June view 2009

June view 2009
View of rose and herb garden, June 2009

Small Garden Story

Over some 15 + years, I have been photographing the evolution of my small (85 x 15 foot) garden and it seems a waste not to put these records into some sort of context. Beginning here in April 2010 this Blog is intended to both act as a diary and to share past and present successes (and some failures), pleasures and disappointments with fellow garden-lovers.
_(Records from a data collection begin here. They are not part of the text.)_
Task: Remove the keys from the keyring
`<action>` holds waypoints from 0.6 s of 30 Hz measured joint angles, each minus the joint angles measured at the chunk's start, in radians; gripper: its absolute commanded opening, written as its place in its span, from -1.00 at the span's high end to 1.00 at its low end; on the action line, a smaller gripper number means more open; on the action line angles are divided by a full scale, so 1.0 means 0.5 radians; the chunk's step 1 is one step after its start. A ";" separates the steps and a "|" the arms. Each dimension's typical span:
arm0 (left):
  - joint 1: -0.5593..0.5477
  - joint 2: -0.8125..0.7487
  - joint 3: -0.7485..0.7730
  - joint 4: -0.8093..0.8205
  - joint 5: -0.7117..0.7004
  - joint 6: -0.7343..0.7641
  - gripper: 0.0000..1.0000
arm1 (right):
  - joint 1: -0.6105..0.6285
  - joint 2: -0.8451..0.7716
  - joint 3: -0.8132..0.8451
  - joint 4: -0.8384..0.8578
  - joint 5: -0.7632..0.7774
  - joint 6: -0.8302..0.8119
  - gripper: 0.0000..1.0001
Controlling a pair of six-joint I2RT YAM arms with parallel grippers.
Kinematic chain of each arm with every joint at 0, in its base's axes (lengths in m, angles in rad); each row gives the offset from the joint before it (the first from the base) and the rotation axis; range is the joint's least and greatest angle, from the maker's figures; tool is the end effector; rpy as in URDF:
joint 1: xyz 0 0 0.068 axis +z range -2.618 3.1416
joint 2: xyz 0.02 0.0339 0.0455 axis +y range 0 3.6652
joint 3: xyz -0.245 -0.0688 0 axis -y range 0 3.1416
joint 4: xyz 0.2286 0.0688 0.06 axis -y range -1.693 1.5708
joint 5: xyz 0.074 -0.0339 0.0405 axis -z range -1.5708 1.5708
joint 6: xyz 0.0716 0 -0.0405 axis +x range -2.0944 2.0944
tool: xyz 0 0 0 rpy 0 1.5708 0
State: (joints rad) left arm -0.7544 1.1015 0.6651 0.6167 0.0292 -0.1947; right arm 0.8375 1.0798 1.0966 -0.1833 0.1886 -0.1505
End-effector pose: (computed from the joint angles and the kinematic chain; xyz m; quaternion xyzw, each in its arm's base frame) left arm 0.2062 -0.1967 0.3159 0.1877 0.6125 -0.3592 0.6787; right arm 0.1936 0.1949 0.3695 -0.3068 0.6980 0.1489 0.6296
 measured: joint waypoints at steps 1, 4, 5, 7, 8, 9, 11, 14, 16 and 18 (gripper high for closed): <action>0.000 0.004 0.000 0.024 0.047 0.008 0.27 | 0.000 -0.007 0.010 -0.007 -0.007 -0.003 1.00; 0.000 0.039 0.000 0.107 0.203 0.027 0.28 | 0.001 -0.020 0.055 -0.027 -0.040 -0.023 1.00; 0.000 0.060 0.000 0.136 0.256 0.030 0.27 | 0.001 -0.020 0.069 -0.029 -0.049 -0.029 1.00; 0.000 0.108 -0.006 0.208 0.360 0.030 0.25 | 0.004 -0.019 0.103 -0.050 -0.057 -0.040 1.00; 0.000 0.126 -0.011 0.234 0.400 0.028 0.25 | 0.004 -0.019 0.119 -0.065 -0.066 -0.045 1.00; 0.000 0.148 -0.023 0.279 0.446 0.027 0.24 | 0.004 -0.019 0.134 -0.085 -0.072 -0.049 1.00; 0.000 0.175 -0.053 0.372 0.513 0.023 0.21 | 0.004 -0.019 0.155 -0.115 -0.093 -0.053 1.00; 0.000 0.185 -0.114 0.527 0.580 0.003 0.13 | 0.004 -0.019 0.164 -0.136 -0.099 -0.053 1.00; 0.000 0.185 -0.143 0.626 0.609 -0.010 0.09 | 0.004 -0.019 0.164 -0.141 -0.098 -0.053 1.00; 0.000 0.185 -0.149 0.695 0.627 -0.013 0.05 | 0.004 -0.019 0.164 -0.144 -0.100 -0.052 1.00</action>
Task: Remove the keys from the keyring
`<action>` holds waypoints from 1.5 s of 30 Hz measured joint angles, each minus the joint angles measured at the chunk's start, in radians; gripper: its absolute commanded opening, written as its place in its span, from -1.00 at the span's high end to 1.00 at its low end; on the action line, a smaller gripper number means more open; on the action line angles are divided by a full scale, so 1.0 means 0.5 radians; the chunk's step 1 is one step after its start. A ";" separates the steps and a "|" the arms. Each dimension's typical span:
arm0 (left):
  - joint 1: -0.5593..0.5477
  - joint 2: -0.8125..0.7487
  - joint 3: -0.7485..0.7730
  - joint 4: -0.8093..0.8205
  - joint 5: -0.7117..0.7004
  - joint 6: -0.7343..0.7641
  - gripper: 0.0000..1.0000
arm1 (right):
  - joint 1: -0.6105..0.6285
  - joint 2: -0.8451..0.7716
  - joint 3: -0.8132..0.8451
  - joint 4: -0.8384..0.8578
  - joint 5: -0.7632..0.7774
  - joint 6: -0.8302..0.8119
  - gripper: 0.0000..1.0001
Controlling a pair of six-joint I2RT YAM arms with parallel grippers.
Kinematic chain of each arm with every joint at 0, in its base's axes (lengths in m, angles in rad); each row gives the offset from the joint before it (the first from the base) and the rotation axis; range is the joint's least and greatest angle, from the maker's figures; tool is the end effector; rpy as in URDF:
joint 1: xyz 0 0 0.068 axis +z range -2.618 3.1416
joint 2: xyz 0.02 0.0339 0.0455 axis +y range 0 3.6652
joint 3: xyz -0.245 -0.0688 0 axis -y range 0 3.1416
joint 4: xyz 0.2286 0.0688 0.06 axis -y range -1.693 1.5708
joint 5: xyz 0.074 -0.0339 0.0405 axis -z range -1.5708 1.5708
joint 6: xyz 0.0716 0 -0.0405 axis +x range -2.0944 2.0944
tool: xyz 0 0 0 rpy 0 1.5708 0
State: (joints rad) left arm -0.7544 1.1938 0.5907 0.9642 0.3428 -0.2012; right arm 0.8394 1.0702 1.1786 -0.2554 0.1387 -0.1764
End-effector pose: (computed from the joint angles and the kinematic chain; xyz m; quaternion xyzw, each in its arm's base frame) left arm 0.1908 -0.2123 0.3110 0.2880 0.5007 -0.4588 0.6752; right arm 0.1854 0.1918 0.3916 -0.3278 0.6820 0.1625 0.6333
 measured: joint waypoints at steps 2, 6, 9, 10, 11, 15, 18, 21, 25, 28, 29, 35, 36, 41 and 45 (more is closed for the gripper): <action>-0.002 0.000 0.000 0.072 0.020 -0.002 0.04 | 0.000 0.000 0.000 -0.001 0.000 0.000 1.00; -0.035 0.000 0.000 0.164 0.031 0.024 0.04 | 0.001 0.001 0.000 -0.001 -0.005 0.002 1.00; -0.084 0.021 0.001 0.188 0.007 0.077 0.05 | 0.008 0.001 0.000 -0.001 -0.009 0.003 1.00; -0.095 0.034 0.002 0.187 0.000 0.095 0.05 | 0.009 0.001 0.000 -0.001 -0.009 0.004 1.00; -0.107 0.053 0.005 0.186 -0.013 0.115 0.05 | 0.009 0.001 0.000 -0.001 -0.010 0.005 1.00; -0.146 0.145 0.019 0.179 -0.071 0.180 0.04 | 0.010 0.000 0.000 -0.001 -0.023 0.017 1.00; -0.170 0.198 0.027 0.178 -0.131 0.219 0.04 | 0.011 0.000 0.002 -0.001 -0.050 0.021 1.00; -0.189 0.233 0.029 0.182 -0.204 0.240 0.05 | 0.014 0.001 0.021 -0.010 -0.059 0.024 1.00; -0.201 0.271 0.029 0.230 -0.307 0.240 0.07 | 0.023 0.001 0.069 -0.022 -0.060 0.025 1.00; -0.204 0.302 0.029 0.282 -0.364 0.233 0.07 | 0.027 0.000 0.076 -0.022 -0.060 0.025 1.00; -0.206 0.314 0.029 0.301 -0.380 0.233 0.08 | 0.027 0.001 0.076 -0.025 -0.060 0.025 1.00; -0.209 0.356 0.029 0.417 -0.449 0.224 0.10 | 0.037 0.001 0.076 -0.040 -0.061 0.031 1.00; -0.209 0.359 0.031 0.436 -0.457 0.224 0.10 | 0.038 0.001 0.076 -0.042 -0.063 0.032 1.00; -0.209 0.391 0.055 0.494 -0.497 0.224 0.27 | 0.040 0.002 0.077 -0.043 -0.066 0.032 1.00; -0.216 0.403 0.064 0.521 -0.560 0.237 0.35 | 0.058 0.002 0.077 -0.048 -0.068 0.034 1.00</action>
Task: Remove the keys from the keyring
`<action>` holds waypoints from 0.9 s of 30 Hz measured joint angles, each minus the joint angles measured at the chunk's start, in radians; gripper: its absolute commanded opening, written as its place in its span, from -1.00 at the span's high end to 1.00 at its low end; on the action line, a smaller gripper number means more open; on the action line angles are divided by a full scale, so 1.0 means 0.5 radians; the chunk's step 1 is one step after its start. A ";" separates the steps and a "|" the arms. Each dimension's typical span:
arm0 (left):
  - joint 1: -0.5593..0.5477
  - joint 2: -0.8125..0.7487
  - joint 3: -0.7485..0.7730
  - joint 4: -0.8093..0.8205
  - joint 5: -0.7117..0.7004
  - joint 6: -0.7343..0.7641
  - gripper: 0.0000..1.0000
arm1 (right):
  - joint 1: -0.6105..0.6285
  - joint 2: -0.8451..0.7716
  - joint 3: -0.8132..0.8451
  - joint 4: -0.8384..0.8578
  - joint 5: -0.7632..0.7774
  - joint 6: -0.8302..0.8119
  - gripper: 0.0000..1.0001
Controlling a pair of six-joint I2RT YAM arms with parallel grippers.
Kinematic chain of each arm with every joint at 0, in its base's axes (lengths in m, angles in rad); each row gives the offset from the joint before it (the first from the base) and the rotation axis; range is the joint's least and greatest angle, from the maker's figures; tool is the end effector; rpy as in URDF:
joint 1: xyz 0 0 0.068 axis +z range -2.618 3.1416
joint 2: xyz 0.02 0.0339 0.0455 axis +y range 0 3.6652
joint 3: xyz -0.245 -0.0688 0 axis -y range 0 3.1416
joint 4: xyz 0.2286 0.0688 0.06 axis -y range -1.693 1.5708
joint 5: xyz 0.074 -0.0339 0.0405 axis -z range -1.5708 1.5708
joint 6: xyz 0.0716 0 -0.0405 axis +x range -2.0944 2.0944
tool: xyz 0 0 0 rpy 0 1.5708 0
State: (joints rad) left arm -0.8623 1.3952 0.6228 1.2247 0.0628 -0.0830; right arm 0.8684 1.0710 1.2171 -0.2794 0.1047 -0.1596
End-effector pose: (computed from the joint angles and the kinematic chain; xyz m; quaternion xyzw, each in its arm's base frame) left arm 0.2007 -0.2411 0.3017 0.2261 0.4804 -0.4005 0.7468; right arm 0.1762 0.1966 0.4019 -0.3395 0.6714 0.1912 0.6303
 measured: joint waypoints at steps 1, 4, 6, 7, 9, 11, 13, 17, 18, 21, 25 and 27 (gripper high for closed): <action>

In due course, I intend to fill in some of the background and early days but that will have to wait until the winter months!

Monday, 29 July 2013

Grey dagger caterpillar

I found this astonishing caterpillar while pruning the roses yesterday.   According to Ispot www.ispot.org.uk/node/296823 it's a Grey Dagger caterpillar, (Acronicta psi).   The moth looks to be a beautiful mottled grey beast - although I guess I am very unlikely to see it.   I will keep an eye on the caterpillar, just in case I am lucky enough to see it change.   I doubt anything would want to try eating it!

Picked black and white currants yesterday.   That's about it - except for the loganberrries which are producing a few handfuls of fruit every day.  

Also did some major pruning - a small branch off each of the Judas tree and Amelanchier as well as cutting back some of the roses.   Hopefully this will allow the dahlias a little more light so they will get less straggly-looking!

Wonderful rain this weekend....

Tuesday, 23 July 2013

Clematis come into their own

At present the garden would be totally dull without clematis.   The medium height deep purple-blue Bonanaza is covering an obelisk, Hagley Hybrid, a paler pink than usual as I think the sun has bleached it somewhat, is coping very well with a shady arch, Etoille Violette's neat purple blooms are prolifically scrambling up the nut tree, Princess Diana is resisting the ants in the soil around its potted roots and making great progress up the Judas tree with a constant stream of reddish pink tulip-shaped flowers and the soft blue flowers of Prince Charles - just commended an RHS award of garden merit - another plant which is is also doing valiantly in a pot behind some of the larger roses.   But I still can't believe what a stalwart herbaceous C. Arabella is!   From the moment it begins to flower it just keeps going - helped with a little tlc of watering, cutting back dead flowers and the occasional feed.   Here it is with some seed heads of Allium Purple Sensation which have done particularly well this year.

Last night we had a wonderful fall of rain.   That will have brought down the last pink petals of Kiftsgate so no excuse now but to give it a good trim (half a day's work!) and see if we have a bit of repeat flowering in the autumn.

Sunday, 14 July 2013


I seem to have spent more time picking red currants than anything else in the garden this past week.   So far they come to 19 lbs and still many more to gather!   I have given a batch to Boulters Restaurant this year but friends are helping out too....

The heat is scorching but some things are still doing beautifully - the jasmine, honeysuckle, clematis Bonanza and other climbers - including of course rosa Kiftsgate whose blooms are turning really pink in the sun - are helping to create shade.

Here clematis Etoille Violet and Rosa Prince Charles make one of my favourite combinations.

Monday, 8 July 2013

Late May bug and other visitors

A very early breakfast in the garden
With the hot weather I have been having to water select areas but the soft fruit is loving it.   Have already picked about 5 lbs of redcurrants and hardly made any visible impression on my one wonderful bush.   The roses are still fabulous with Kiftsgate in full bloom, framing the garden and buzzing with bees.   This year the clematis Arabella adjacent to rosa Pat Austin is also finally doing what I had planned and hoped for and mixing its blooms beautifully with the copper/apricot rose.
Clematis Arabella and rosa Pat Austin - a favorite colour combination
I was somewhat shocked to find a large beetle sandwiched between my pillows - right underneath my head - this morning.   It turned out to be (rather late) May bug or cockchafer beetle and it was still alive!   Arrgghhh. 
A hasty shot of the May bug that slept under my pillar and survived!
I am still doing battle with the squirrel, who seems to be able to gnaw through wire to get the peanut feeder open - so I am leaving it empty for a week.   But the great density of plants along the peripheries of the garden at the moment does seem to be proving quiet a good deterrent for cats.  This one was meowing rather pathetically at me from the other side of the prolifically-flowering rosa Vielchenblau the other morning.